Ultra-Quickies: You’ll Laugh Your Slats Off

     ...and that’s not something I often say about an article from the American Spectator:

     Herewith is an excerpt from the hypothetical report by the Pleasant Valley School District’s Office of Inspector General:
     We asked Teacher 1 why she and Student A had been in her car at Midnight. She replied that he had been doing poorly in her class, and she was tutoring him. We acknowledge that such additional instruction would be a valid and proper pedagogical undertaking. Nevertheless, we asked why they were not wearing clothes. She explained that they had become hot and sweaty, and she believed that it was important that teacher and student should eliminate physical discomforts to maximize the learning experience.

     We asked why they had an open bottle of vodka and a box of condoms.
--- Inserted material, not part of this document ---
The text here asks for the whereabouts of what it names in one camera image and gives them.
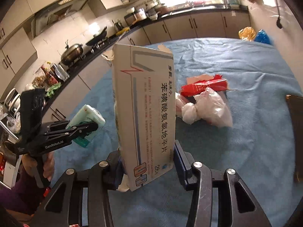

She explained that these items had been left in the car by her husband. Since her spouse is not an employee of the school district, we were unable to question him regarding this matter.

     While we found Teacher 1’s answers to be unpersuasive, she made no direct declaration as to why she had engaged in this drunken, naked and nocturnal meeting with Student A. Consequently, we have no definitive proof that she was motivated by a desire to engage in sexual relations. Therefore, we make no finding regarding her motive or intent.

     You know what the author is talking about, don’t you, Gentle Reader?